Des robots rentables
1 – À l’échelon purement micro-économique, celui de l’hôpital, un programme de chirurgie robotisée n’est pas rentable, l’appareil étant relativement coûteux et le remboursement insuffisant. D’un point de vue macro-économique (celui des soins de santé dans leur ensemble), la chirurgie assistée par robot est par contre tout à fait rentable à condition que l’appareil soit utilisé au minimum 130 à 150 fois par an. Les interventions réalisées grâce à ces outils technologiques débouchent sur des incapacités de travail et des hospitalisations plus courtes, moins de pertes de sang, moins d’antalgie, moins de langes et de médicaments après chirurgie de la prostate… Au sein d’Orsi, nous voulons démontrer que des technologies médicales innovantes améliorent les soins aux patients et donc les soins de santé. Au final, cette approche est en outre moins chère, à condition du moins de ne pas se focaliser uniquement sur le tableau micro-économique.
2 – Au travers de l’écosystème de l’Orsi Academy, nous voulons standardiser, valider et certifier la formation des jeunes médecins à l’échelon européen. Nous avons ainsi été les premiers à valider un programme de formation à l’échelon mondial dans le domaine de la chirurgie (et plus spécifiquement de la chirurgie assistée par robot dans le traitement du cancer de la prostate), réparti sur 39 centres de formation à haut volume d’activité. Pour la toute première fois, il existe ainsi une formation et une évaluation uniformes partout en Europe et même dans le monde. Les chirurgiens sont évalués sur la base d’une opération enregistrée par leurs soins, qui est ensuite jugée en aveugle par des experts.

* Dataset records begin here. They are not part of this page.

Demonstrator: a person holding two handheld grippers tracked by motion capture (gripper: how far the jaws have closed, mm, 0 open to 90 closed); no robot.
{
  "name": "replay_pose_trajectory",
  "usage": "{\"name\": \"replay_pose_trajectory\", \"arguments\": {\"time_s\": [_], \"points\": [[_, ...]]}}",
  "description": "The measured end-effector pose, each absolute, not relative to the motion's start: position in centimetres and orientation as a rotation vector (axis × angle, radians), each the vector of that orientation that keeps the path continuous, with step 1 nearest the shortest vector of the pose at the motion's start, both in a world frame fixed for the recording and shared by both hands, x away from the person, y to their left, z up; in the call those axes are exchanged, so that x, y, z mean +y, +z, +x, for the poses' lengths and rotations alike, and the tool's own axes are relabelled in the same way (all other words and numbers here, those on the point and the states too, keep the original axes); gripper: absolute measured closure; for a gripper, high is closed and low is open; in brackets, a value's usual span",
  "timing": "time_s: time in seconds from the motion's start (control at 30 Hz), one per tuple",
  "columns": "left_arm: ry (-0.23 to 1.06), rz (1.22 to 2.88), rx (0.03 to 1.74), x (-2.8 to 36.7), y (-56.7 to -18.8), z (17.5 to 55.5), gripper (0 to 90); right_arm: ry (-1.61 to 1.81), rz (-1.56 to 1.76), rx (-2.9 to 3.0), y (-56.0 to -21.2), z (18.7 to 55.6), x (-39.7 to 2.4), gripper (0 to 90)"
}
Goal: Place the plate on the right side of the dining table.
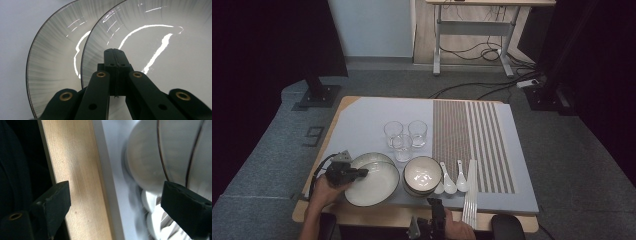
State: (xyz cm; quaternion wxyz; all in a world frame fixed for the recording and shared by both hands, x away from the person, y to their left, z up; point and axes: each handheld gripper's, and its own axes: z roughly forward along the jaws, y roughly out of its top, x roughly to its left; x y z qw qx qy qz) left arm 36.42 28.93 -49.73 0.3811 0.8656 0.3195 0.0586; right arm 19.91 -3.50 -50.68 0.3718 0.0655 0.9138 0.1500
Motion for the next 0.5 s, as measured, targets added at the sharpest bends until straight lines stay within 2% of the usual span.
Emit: {"name": "replay_pose_trajectory", "arguments": {"time_s": [0.5], "points": [[0.148, 2.208, 0.815, 29.0, -49.7, 36.4, 90.0, 0.317, -0.045, 2.199, -51.3, 19.7, -0.5, 13.8]]}}
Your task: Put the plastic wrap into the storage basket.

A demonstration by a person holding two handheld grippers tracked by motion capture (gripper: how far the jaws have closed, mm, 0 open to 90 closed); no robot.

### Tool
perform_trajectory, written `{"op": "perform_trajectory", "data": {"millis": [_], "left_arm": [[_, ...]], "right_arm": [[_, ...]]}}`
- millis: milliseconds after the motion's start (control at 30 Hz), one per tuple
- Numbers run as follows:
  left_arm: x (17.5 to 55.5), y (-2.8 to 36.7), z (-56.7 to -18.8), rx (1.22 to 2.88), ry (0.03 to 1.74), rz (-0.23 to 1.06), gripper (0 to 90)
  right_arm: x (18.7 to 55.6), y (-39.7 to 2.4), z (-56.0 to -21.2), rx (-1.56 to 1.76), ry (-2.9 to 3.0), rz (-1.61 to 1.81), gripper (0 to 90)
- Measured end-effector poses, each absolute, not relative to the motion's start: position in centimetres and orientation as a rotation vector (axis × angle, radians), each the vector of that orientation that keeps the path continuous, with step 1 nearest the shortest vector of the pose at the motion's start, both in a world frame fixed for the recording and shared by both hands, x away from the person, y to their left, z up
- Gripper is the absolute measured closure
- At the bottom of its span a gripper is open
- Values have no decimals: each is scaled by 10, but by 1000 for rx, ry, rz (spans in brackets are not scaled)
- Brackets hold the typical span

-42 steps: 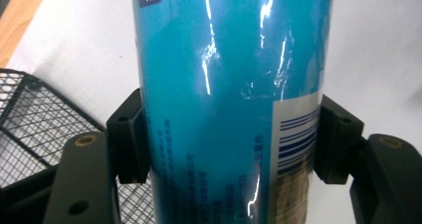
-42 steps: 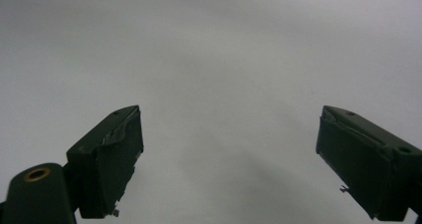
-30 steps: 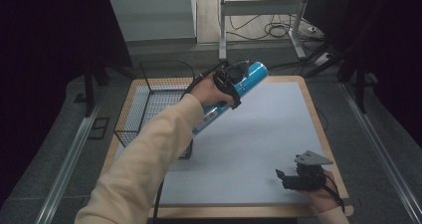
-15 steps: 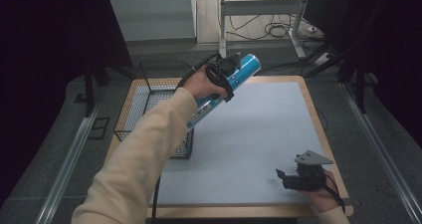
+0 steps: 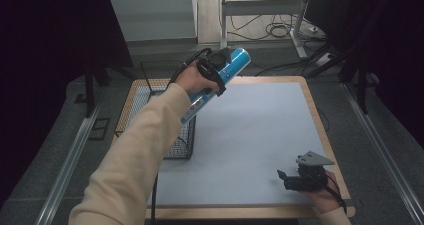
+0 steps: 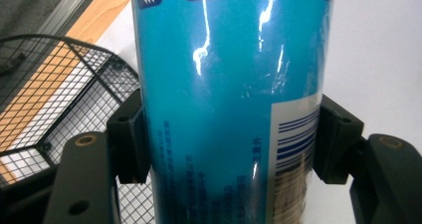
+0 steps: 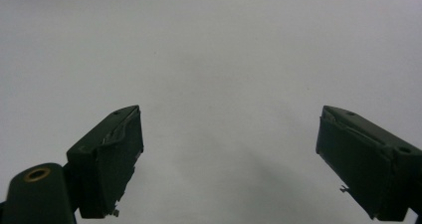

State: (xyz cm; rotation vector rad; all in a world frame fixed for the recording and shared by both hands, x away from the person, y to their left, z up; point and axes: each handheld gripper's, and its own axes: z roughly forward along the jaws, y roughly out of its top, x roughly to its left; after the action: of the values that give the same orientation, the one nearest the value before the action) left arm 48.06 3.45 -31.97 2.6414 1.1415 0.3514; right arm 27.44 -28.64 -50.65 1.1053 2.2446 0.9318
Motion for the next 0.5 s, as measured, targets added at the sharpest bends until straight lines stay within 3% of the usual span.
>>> {"op": "perform_trajectory", "data": {"millis": [500], "left_arm": [[490, 57, -337, 2646, 1217, 355, 314]], "right_arm": [[275, -287, -508, 1111, 2242, 927, 116]]}}
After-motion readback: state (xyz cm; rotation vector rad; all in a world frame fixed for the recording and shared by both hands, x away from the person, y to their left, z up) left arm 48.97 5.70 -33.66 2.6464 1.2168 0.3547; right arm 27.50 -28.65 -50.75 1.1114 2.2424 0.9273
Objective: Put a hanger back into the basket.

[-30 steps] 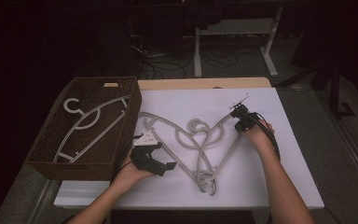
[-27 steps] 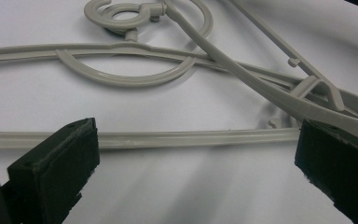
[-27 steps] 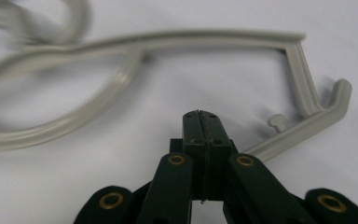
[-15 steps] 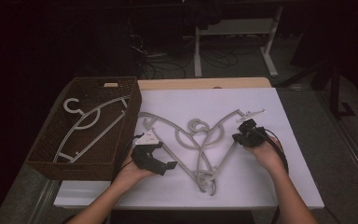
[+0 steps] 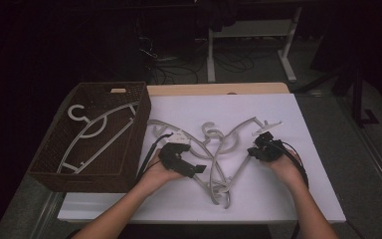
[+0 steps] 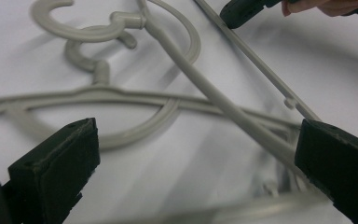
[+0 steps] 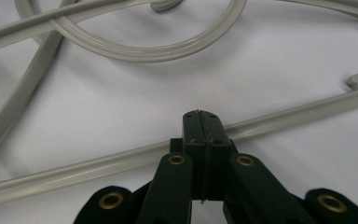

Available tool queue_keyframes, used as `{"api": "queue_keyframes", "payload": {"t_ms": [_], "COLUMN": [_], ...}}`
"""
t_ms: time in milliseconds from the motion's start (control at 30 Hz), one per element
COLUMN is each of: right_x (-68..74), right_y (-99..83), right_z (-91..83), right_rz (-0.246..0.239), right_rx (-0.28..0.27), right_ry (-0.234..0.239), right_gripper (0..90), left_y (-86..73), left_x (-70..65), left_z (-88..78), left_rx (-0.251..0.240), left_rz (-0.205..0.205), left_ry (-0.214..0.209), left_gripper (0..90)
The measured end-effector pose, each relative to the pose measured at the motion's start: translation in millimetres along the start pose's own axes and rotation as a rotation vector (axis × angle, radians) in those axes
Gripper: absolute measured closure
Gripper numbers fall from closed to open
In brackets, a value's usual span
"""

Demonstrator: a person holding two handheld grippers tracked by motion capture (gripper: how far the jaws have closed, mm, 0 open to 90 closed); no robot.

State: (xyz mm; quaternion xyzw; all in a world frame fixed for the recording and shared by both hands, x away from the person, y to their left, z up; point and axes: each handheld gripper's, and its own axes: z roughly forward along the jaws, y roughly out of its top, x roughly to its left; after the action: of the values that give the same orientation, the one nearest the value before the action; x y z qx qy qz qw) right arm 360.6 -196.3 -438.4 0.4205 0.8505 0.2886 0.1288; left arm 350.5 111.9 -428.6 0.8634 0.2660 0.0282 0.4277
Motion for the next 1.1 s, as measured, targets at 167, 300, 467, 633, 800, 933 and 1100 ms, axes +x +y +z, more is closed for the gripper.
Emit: {"api": "queue_keyframes", "payload": {"t_ms": [167, 300, 467, 633, 800, 933, 1100], "right_x": [0.4, -0.2, -0.1, 0.2, 0.3, -0.1, -1.0], "right_y": [0.0, -0.2, -0.1, 0.1, -0.1, -0.2, -0.5], "right_z": [1.3, 1.5, 1.9, 2.1, 1.7, 1.5, 1.6], "right_rz": [-0.002, -0.003, -0.004, -0.006, -0.002, 0.0, 0.001], "right_rx": [0.002, 0.004, 0.004, 0.004, 0.003, 0.0, -0.001], "right_ry": [0.002, 0.005, 0.005, 0.005, 0.005, 0.008, 0.01], "right_gripper": [89.1, 89.1, 89.1, 89.1, 89.1, 89.1, 89.0], "left_y": [15.4, 22.4, 28.3, 32.6, 32.0, 32.8, 39.1], "left_x": [-0.8, -1.0, 0.9, -1.0, -2.2, -0.1, 4.9], "left_z": [29.7, 48.3, 58.5, 66.3, 70.8, 69.9, 63.7], "left_rx": [0.057, 0.09, 0.101, 0.126, 0.13, 0.118, 0.097], "left_rz": [0.001, -0.012, -0.035, -0.034, -0.051, -0.078, -0.114], "left_ry": [-0.046, -0.067, -0.088, -0.104, -0.108, -0.108, -0.104], "left_gripper": [6.6, 14.2, 20.7, 26.6, 35.5, 49.5, 63.5]}}
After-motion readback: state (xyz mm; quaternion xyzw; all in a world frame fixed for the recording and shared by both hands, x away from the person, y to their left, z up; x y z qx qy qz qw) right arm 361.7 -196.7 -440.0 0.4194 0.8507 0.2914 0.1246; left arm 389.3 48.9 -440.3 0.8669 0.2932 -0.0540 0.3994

3 – Grâce à l’intelligence artificielle et à l’apprentissage machine, nous avons la possibilité d’élaborer un système prédictif en nous appuyant sur notre vaste base de données des ablations de tumeurs rénales assistées par robot. Celui-ci doit être validé via Orsi. Nous pouvons ainsi démontrer que nous sommes en mesure d’évaluer le risque de complications avant de réaliser l’intervention, telle tumeur étant plus grande ou plus difficile à retirer que telle autre. Nous avons lancé une étude en collaboration avec la fondation Vattikuti, dans le cadre de laquelle ces données sont automatiquement intégrées et utilisées pour apporter un feedback au chirurgien.
4 – Des progrès devraient également être enregistrés sur le plan des coûts lorsque se terminera le monopole du robot Da Vinci. Dans les années à venir, dix à quinze nouveaux types de robots devraient faire leur apparition sur le marché, et ce dans le domaine non seulement de la chirurgie classique, mais aussi de la pneumologie invasive, de la pose de cathéters endovasculaires, de l’ORL, etc. De ce fait, la chirurgie devrait connaître au cours de la décennie à venir des mutations plus profondes qu’au cours des 100 dernières années.
5 – Reste-t-il encore une place pour le chirurgien lui-même ? L’ordinateur sera un jour le plus intelligent des médecins, mais ce n’est pas encore pour tout de suite. À ce stade, aucune machine n’est par exemple encore capable d’identifier des tissus. De grands changements nous attendent toutefois, en particulier sur le plan des diagnostics. On nous annonce par exemple pour bientôt un bronchoscope robotisé qui pourrait bien être plus efficace qu’un médecin en chair et en os, parce qu’il a plus de chances de parvenir à prélever une biopsie dans une lésion pulmonaire (93 vs. 65 %). Or, on le sait, une biopsie représentative est très importante pour le choix du traitement et peut donc avoir des répercussions majeures sur l’évolution ultérieure du patient.